» **PROBLEM DESCRIPTION**
When you write out the listing, keep every word as it stands and drop the pictures.

» **DATA UNDER STUDY**
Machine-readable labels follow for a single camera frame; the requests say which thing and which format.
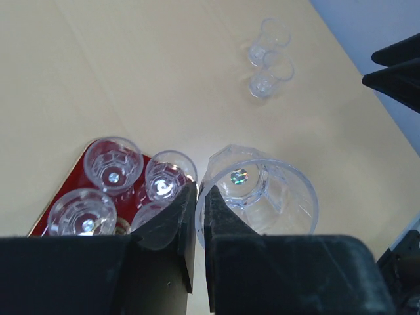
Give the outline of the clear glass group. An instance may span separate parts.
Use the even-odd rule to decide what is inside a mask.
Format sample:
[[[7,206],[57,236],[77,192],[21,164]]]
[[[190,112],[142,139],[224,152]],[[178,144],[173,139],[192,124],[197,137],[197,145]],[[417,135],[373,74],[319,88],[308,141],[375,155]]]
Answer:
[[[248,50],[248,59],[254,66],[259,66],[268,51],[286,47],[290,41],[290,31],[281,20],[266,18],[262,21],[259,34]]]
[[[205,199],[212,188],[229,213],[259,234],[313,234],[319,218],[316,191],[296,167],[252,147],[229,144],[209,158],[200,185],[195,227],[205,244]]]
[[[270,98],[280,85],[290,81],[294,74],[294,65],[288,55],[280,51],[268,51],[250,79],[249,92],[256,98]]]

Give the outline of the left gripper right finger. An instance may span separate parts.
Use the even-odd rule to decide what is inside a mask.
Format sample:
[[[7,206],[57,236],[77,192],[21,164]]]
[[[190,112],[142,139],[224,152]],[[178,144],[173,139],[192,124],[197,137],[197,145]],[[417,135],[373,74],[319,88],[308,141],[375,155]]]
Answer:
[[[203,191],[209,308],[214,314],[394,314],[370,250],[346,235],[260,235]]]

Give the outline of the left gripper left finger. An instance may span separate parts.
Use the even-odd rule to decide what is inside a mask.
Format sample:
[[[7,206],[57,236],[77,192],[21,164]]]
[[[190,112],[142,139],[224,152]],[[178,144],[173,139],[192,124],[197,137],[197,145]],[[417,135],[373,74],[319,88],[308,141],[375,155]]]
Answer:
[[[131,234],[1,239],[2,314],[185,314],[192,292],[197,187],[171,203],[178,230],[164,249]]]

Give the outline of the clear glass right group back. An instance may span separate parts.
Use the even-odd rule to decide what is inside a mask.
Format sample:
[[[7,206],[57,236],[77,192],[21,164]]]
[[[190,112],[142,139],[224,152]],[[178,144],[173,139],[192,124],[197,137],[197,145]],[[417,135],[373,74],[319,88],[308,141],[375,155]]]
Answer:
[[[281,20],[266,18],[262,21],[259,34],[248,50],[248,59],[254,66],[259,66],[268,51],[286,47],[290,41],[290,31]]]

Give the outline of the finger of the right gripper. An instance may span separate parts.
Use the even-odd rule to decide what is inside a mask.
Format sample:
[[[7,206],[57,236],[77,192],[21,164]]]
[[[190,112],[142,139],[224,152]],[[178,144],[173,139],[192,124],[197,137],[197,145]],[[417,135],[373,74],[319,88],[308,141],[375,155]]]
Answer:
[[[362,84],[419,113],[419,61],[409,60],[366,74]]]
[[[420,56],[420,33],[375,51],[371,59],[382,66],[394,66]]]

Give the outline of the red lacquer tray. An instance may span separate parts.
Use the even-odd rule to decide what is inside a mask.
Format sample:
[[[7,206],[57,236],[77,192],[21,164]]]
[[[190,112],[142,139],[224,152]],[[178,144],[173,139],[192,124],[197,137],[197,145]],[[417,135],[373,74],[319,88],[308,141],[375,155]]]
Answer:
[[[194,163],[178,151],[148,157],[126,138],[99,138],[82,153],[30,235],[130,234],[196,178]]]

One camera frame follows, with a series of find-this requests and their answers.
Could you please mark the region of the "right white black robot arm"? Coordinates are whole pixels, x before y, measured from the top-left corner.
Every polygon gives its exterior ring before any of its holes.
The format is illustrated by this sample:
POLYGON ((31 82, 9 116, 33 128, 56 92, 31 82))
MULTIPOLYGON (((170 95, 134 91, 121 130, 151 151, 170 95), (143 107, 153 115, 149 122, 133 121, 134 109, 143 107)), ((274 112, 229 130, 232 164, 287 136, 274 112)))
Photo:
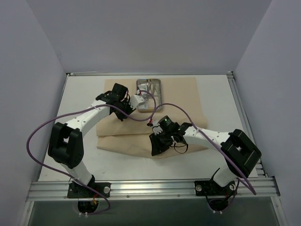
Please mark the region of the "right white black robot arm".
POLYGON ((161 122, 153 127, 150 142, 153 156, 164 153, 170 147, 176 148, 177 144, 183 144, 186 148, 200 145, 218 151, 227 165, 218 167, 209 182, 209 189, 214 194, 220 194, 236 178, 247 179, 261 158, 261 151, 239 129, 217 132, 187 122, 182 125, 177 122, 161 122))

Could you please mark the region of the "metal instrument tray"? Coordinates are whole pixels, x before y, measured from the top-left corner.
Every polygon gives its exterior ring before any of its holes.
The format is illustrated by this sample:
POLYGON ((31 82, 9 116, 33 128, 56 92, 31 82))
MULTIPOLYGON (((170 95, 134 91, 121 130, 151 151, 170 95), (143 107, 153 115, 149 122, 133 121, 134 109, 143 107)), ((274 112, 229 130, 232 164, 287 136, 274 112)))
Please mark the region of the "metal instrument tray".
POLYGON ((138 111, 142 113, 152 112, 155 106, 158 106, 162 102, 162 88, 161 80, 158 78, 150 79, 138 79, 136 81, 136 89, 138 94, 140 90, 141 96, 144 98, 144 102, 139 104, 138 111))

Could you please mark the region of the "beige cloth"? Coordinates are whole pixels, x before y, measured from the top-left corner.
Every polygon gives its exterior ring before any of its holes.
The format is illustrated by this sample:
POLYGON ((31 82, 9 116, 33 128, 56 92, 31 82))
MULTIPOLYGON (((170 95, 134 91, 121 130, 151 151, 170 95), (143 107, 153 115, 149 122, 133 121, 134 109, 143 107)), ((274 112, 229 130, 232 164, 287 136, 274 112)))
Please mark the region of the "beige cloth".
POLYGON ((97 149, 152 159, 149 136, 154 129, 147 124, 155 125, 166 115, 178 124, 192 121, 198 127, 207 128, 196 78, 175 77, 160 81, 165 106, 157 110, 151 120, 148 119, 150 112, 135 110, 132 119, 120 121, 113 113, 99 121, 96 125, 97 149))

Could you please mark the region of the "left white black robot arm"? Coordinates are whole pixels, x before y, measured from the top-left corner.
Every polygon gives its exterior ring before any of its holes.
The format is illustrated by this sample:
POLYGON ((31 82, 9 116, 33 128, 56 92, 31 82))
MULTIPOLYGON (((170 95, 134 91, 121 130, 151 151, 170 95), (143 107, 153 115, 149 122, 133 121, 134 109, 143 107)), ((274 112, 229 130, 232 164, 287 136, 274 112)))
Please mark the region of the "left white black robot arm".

» **RESULT FOR THIS TASK**
Machine-readable labels follow for a single camera frame; the requests say which thing and which format.
Give the outline of the clear glass group. An instance may span separate parts.
Use the even-odd rule to decide what is inside a mask.
Format sample:
[[[7,206],[57,236],[77,192],[21,164]]]
[[[190,112],[142,139],[224,152]],[[178,144],[173,139],[192,124],[197,137],[197,145]],[[417,135],[373,74],[319,88],[308,141],[375,155]]]
Answer:
[[[248,50],[248,59],[254,66],[259,66],[268,51],[286,47],[290,41],[290,31],[281,20],[266,18],[262,21],[259,34]]]
[[[205,199],[212,188],[229,213],[259,234],[313,234],[319,218],[316,191],[296,167],[252,147],[229,144],[209,158],[200,185],[195,227],[205,244]]]
[[[270,98],[280,85],[290,81],[294,74],[294,65],[288,55],[280,51],[268,51],[250,79],[249,92],[256,98]]]

Give the outline of the left gripper right finger. An instance may span separate parts.
Use the even-odd rule to decide what is inside a mask.
Format sample:
[[[7,206],[57,236],[77,192],[21,164]]]
[[[190,112],[142,139],[224,152]],[[178,144],[173,139],[192,124],[197,137],[197,145]],[[417,135],[373,74],[319,88],[308,141],[375,155]]]
Answer:
[[[203,191],[209,308],[214,314],[394,314],[370,250],[346,235],[260,235]]]

Give the outline of the left gripper left finger. An instance may span separate parts.
Use the even-odd rule to decide what is inside a mask.
Format sample:
[[[7,206],[57,236],[77,192],[21,164]]]
[[[190,112],[142,139],[224,152]],[[178,144],[173,139],[192,124],[197,137],[197,145]],[[417,135],[373,74],[319,88],[308,141],[375,155]]]
Answer:
[[[131,234],[1,239],[2,314],[185,314],[192,292],[197,187],[171,203],[178,230],[164,249]]]

Give the outline of the clear glass right group back. An instance may span separate parts.
Use the even-odd rule to decide what is inside a mask.
Format sample:
[[[7,206],[57,236],[77,192],[21,164]]]
[[[190,112],[142,139],[224,152]],[[178,144],[173,139],[192,124],[197,137],[197,145]],[[417,135],[373,74],[319,88],[308,141],[375,155]]]
Answer:
[[[281,20],[266,18],[262,21],[259,34],[248,50],[248,59],[254,66],[259,66],[268,51],[286,47],[290,41],[290,31]]]

Give the outline of the finger of the right gripper. An instance may span separate parts.
Use the even-odd rule to decide what is inside a mask.
Format sample:
[[[7,206],[57,236],[77,192],[21,164]]]
[[[190,112],[142,139],[224,152]],[[178,144],[173,139],[192,124],[197,137],[197,145]],[[417,135],[373,74],[319,88],[308,141],[375,155]]]
Answer:
[[[362,84],[419,113],[419,61],[409,60],[366,74]]]
[[[420,56],[420,33],[375,51],[371,59],[382,66],[394,66]]]

Give the outline of the red lacquer tray. An instance may span separate parts.
Use the even-odd rule to decide what is inside a mask.
Format sample:
[[[7,206],[57,236],[77,192],[21,164]]]
[[[190,112],[142,139],[224,152]],[[178,144],[173,139],[192,124],[197,137],[197,145]],[[417,135],[373,74],[319,88],[308,141],[375,155]]]
Answer:
[[[194,163],[178,151],[148,157],[126,138],[99,138],[82,153],[30,235],[130,234],[196,178]]]

One camera frame follows, with a series of find-this requests and their answers.
Could you please mark the region of the "right white black robot arm"? Coordinates are whole pixels, x before y, measured from the top-left corner.
Every polygon gives its exterior ring before any of its holes.
The format is illustrated by this sample:
POLYGON ((31 82, 9 116, 33 128, 56 92, 31 82))
MULTIPOLYGON (((170 95, 134 91, 121 130, 151 151, 170 95), (143 107, 153 115, 149 122, 133 121, 134 109, 143 107)), ((274 112, 229 130, 232 164, 287 136, 274 112)))
Photo:
Please mark the region of the "right white black robot arm".
POLYGON ((161 122, 153 127, 150 142, 153 156, 164 153, 170 147, 176 148, 177 144, 183 144, 186 148, 200 145, 218 151, 227 165, 218 167, 209 182, 209 189, 214 194, 220 194, 236 178, 247 179, 261 158, 261 151, 239 129, 217 132, 187 122, 182 125, 177 122, 161 122))

Could you please mark the region of the "metal instrument tray"? Coordinates are whole pixels, x before y, measured from the top-left corner.
Every polygon gives its exterior ring before any of its holes.
The format is illustrated by this sample:
POLYGON ((31 82, 9 116, 33 128, 56 92, 31 82))
MULTIPOLYGON (((170 95, 134 91, 121 130, 151 151, 170 95), (143 107, 153 115, 149 122, 133 121, 134 109, 143 107)), ((274 112, 229 130, 232 164, 287 136, 274 112)))
Please mark the region of the "metal instrument tray".
POLYGON ((138 111, 142 113, 152 112, 155 106, 158 106, 162 102, 162 88, 161 80, 158 78, 150 79, 138 79, 136 81, 136 89, 138 94, 140 90, 141 96, 144 98, 144 102, 139 104, 138 111))

Could you please mark the region of the "beige cloth"? Coordinates are whole pixels, x before y, measured from the top-left corner.
Every polygon gives its exterior ring before any of its holes.
The format is illustrated by this sample:
POLYGON ((31 82, 9 116, 33 128, 56 92, 31 82))
MULTIPOLYGON (((170 95, 134 91, 121 130, 151 151, 170 95), (143 107, 153 115, 149 122, 133 121, 134 109, 143 107)), ((274 112, 229 130, 232 164, 287 136, 274 112)))
Please mark the region of the "beige cloth".
POLYGON ((97 149, 152 159, 149 136, 154 129, 147 124, 155 125, 166 115, 178 124, 192 121, 198 127, 207 128, 196 78, 175 77, 160 81, 165 106, 157 110, 151 120, 148 119, 150 112, 135 110, 132 119, 120 121, 113 113, 99 121, 96 125, 97 149))

Could you please mark the region of the "left white black robot arm"? Coordinates are whole pixels, x before y, measured from the top-left corner.
Every polygon gives its exterior ring before any of its holes.
The format is illustrated by this sample:
POLYGON ((31 82, 9 116, 33 128, 56 92, 31 82))
MULTIPOLYGON (((170 95, 134 91, 121 130, 151 151, 170 95), (143 107, 153 115, 149 122, 133 121, 134 109, 143 107)), ((274 112, 229 130, 232 164, 287 136, 274 112)))
Please mark the region of the "left white black robot arm".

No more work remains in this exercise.